3. The method of claim 1, wherein the composition comprises the antibody at a concentration of least 90 mg/mL.

4. The method of claim 1, wherein the composition comprises the antibody at a concentration of least 120 mg/mL.

5. The method of claim 1, wherein the exchanging step occurs at a temperature between 30° C. and 40° C.

6. The method of any one of claims 1-5, wherein the exchanging step occurs at a temperature greater than 35° C.

7. The method of claim 1, wherein the exchanging step occurs at 37° C.

8. The method of claim 1, wherein the calcium salt is calcium acetate.

9. The method of claim 1, wherein the diafiltration buffer comprises least 20 mM calcium acetate.

10. The method of claim 9, wherein the diafiltration buffer comprises about 23 mM calcium acetate.

11. The method of claim 1, wherein the diafiltration buffer further comprises a polyol.

12. The method of claim 11, wherein the polyol is sucrose.

13. The method of claim 12, wherein diafiltration buffer comprises sucrose present at a concentration of about 1% to about 15%.

14. The method of claim 12, wherein the diafiltration buffer comprises sucrose at a concentration of about 7%.

15. The method of claim 1, further comprising the step of filtering the pharmaceutical formulation.

16. The method of claim 1, further comprising the step of aliquoting the pharmaceutical formulation into a drug product form.
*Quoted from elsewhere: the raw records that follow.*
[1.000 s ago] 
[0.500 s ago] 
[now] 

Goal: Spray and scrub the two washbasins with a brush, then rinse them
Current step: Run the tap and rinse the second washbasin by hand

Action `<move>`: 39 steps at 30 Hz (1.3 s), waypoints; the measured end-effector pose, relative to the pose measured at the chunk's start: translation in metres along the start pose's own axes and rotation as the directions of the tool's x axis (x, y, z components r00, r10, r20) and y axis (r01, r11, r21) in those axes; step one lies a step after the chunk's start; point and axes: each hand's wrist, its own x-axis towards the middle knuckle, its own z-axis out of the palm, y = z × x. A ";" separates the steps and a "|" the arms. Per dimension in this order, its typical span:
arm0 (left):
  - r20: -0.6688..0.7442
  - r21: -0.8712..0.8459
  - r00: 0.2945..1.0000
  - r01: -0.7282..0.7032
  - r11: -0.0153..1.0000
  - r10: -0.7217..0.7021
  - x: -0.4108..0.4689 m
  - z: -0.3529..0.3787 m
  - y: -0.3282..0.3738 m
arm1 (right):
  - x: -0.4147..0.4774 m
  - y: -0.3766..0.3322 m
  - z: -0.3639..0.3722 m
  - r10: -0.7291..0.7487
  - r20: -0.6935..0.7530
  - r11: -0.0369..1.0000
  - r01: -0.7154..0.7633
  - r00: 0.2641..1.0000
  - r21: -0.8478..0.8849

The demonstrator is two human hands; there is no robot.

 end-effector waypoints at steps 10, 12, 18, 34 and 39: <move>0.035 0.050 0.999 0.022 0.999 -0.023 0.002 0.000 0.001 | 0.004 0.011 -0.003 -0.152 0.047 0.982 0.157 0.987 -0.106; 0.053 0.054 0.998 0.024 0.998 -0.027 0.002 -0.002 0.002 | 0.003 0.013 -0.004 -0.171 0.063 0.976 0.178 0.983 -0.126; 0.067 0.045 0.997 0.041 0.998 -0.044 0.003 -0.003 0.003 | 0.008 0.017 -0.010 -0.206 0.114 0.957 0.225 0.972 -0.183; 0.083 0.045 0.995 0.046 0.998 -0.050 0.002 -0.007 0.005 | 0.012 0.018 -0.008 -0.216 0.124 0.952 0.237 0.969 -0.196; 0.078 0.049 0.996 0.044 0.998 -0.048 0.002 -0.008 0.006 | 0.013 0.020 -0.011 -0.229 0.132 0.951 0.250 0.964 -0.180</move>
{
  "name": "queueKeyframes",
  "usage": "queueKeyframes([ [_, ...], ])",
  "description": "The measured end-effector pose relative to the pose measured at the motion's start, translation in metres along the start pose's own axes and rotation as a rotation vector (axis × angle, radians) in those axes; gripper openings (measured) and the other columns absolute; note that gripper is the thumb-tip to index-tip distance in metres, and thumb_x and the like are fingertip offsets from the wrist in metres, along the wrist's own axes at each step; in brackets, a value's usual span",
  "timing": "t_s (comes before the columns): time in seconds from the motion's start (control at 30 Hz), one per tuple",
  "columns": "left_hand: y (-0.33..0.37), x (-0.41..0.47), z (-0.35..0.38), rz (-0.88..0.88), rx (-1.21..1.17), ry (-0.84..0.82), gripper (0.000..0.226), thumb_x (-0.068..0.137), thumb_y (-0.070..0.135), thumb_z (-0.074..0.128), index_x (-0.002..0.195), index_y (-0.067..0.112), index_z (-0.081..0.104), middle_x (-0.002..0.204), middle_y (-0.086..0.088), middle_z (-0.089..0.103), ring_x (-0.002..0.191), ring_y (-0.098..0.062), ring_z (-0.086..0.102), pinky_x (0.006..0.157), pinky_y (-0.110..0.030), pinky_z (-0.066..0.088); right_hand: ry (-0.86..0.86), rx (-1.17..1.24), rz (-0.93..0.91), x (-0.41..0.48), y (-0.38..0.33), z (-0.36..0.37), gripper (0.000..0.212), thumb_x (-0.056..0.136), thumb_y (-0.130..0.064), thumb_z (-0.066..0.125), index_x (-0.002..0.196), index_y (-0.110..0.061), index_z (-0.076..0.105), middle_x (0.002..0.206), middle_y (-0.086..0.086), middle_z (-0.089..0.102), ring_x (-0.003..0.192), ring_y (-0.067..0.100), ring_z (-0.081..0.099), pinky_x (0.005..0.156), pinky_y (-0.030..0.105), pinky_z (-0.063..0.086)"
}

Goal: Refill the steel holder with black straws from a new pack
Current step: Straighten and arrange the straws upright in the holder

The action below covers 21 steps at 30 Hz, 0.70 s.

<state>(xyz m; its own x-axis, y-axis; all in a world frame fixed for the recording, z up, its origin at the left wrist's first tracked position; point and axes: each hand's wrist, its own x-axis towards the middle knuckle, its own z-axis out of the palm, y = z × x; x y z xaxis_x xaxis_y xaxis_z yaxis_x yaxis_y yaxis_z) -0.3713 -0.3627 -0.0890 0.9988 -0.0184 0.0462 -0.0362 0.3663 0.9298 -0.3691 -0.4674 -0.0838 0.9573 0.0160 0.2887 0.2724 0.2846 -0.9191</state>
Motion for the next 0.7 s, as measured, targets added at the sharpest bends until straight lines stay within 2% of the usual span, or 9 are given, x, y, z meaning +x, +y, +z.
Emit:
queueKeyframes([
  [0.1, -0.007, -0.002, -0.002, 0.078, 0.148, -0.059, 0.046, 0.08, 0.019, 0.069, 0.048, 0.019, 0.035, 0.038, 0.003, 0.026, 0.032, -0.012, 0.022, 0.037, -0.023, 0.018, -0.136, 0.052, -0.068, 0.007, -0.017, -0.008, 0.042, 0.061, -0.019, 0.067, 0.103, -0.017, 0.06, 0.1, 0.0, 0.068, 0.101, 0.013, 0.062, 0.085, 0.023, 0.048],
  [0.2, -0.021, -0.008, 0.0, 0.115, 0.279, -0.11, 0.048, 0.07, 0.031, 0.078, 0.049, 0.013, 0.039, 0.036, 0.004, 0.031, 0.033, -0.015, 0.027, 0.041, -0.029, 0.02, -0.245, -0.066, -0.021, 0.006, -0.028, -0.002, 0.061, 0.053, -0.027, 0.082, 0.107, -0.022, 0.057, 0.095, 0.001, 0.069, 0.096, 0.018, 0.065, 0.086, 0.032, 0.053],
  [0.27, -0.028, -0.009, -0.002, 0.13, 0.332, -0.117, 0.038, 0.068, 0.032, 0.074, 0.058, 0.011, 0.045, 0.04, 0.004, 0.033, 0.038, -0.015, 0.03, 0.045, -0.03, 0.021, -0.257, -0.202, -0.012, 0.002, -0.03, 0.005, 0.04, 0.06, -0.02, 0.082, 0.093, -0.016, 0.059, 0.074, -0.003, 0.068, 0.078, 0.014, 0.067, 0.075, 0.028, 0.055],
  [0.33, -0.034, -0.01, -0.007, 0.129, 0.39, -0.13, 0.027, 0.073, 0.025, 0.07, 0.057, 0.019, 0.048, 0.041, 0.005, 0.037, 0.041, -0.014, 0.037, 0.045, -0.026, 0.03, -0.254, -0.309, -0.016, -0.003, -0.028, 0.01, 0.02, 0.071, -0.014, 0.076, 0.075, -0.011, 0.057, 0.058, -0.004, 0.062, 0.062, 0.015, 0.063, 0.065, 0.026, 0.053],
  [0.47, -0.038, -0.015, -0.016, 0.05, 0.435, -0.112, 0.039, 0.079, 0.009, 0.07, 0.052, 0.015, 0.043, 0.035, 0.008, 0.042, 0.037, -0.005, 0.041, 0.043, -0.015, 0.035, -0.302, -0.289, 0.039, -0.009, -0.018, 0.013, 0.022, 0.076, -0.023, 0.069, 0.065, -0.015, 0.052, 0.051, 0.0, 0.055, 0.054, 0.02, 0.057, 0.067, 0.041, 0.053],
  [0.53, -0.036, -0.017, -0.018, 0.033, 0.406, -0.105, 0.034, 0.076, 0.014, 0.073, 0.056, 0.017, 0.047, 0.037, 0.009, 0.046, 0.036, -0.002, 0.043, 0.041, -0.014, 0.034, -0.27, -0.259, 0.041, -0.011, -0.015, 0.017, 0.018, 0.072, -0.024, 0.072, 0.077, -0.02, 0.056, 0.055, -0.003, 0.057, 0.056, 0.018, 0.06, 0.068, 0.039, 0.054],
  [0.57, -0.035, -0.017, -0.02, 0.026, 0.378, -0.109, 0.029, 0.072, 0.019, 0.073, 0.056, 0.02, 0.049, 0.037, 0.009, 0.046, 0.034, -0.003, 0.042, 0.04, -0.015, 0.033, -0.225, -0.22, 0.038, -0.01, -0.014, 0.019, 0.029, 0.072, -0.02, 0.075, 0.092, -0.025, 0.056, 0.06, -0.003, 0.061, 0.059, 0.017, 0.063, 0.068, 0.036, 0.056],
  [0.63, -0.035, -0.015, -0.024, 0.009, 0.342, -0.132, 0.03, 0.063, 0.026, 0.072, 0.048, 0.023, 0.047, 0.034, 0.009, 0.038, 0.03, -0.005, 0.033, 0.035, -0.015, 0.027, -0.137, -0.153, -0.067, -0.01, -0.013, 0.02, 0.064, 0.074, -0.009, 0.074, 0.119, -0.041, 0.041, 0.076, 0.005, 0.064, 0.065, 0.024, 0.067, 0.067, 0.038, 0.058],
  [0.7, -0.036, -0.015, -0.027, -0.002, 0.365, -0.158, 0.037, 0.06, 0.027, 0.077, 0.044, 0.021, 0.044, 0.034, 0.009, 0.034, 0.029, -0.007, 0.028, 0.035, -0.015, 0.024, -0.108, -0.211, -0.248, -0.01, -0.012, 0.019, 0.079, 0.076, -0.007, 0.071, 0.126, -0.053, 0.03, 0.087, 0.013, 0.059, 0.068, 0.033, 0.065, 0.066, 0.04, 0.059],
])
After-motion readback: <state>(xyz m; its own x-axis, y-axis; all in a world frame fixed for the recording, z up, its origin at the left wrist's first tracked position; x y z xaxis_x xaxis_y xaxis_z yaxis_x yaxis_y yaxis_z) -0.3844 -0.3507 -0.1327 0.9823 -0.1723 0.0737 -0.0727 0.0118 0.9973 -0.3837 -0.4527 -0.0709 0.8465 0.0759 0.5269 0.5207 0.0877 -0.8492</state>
17. The method of claim 1, wherein the antibody is romosozumab, abciximab, adalimumab, alemtuzumab, basiliximab, belimumab, bevacizumab, brentuximab vedotin, canakinumab, cetuximab, certolizumab pegol, daclizumab, denosumab, eculizumab, efalizumab, gemtuzumab, golimumab, ibritumomab tiuxetan, infliximab, ipilimumab, muromonab-CD3, natalizumab, nivolumab, ofatumumab, omalizumab, palivizumab, panitumumab, ranibizumab, rituximab, tocilizumab, tositumomab, trastuzumab or ustekinumab, vedolizumab.

18. The method of claim 1, wherein the pharmaceutical formulation after the exchanging step comprises about 50 mM acetate and about 12 mM calcium.